By this point we'd lost radio commentary. There was just too much contention on the 4G and free wifi networks. Didn't matter, everyone in the crowd roughly knew the situation now and Smith and Young are on the 18th tee. Where's Rory? Smith drives, it's lovely, a birdie chance easily. Young steps up. He steps away, a ball appears on 17? Is that Rory? No it's Hovland! What the hell is going on? Young's back on the tee. Young drives, it's ludicrous, it's high, it's far. It's kicked forward. OH MY GOD IT'S PERFECT. It rolls up for an eagle chance, we leap out of the seats. Surely Rory needs Birdie Birdie finish to go a play off. The crowd is silent and, flash, a ball appears on the 17th green. The speed of sound catches up and it's a Rory Roar from the 17th stand. It's incredible. It looks about 10 to 15 foot putt and the fight is on. We're stood in the stand and I can't hold my binoculars steady, I am shaking with adrenaline.
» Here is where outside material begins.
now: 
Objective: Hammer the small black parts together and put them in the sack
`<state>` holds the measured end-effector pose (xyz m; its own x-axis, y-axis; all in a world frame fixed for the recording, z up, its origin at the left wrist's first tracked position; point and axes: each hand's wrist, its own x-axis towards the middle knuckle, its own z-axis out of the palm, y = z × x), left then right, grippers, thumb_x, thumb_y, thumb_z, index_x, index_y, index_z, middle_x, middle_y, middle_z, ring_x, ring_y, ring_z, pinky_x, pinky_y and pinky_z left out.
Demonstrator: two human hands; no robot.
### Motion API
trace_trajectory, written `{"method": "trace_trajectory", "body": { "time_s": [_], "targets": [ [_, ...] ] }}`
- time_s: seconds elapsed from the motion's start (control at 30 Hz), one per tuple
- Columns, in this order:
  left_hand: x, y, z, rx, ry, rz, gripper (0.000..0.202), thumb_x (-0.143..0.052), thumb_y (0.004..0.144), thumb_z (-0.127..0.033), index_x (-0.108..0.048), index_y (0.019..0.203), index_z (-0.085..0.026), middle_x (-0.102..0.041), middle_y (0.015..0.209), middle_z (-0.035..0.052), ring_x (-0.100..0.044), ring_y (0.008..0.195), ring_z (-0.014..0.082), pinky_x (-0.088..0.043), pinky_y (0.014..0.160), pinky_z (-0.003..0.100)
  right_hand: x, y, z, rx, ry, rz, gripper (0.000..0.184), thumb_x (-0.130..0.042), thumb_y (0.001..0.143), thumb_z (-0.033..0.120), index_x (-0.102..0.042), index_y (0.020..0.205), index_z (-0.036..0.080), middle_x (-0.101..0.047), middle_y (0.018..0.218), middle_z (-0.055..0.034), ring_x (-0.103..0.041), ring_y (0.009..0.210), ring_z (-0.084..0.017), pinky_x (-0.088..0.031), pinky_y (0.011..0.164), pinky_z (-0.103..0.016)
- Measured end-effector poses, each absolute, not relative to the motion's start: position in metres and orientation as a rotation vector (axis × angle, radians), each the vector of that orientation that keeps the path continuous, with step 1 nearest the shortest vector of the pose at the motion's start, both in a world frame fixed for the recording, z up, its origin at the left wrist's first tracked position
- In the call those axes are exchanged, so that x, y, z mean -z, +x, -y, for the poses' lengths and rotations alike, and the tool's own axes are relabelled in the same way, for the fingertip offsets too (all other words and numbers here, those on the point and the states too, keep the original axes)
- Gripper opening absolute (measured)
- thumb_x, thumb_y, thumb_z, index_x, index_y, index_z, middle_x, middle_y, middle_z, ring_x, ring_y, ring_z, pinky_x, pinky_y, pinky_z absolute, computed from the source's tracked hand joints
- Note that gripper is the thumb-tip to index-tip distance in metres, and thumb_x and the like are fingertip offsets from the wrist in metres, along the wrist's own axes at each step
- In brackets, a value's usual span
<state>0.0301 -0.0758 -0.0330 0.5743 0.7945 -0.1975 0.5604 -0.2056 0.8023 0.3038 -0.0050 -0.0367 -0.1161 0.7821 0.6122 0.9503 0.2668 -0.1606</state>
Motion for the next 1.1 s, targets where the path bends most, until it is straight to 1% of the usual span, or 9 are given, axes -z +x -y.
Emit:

People in the stand are trying to figure out what's happening. Everyone's an expert. Everyone's an idiot. Rory putts, the pace is spot on, it's there, it's there, it's... Just left! People behind me don't have binoculars. They want to know what's happening. We chat. We laugh. Why are we more nervous than the players?

Smith putts up and across the slope of 18 and down the green. He's done it. A certain birdie. Young putts and the ball rolls, it looks on line, it's slowing... we're groaning, we're biting our arms, the ball pauses and falls. An incredible eagle. We're out of out seats again cheering. But Smith's putting already. We sit and try to calm ourselves. It's an easy birdie, I take a photo thinking that has to be the winning putt. Rory is toast but if, IF he can do what Young has just done and surely, surely, Rory is one of the few players that can do it. There's a very slight breeze into Rory's face, he drives and it's huge. It's high and flying, the ball begins to drop it's going to make the green and NOOOO! The ball lands and just dies. Cheers and groans combine. He's still got a lovely position, he can chip in from here. We're out of our seats. Viktor drills his ball perfectly into the middle line and there are people flooding everywhere. They're jumping through the burn, they're swarming the bridges. Police and marshalls are sprinting across the fairways. It's just people everywhere and somewhere in the melee Rory appears. The ropes go taught, the crowd pushes. The marshalls calm it down, it's a wonderful sight. What a fantastic moment. We are stood looking at history.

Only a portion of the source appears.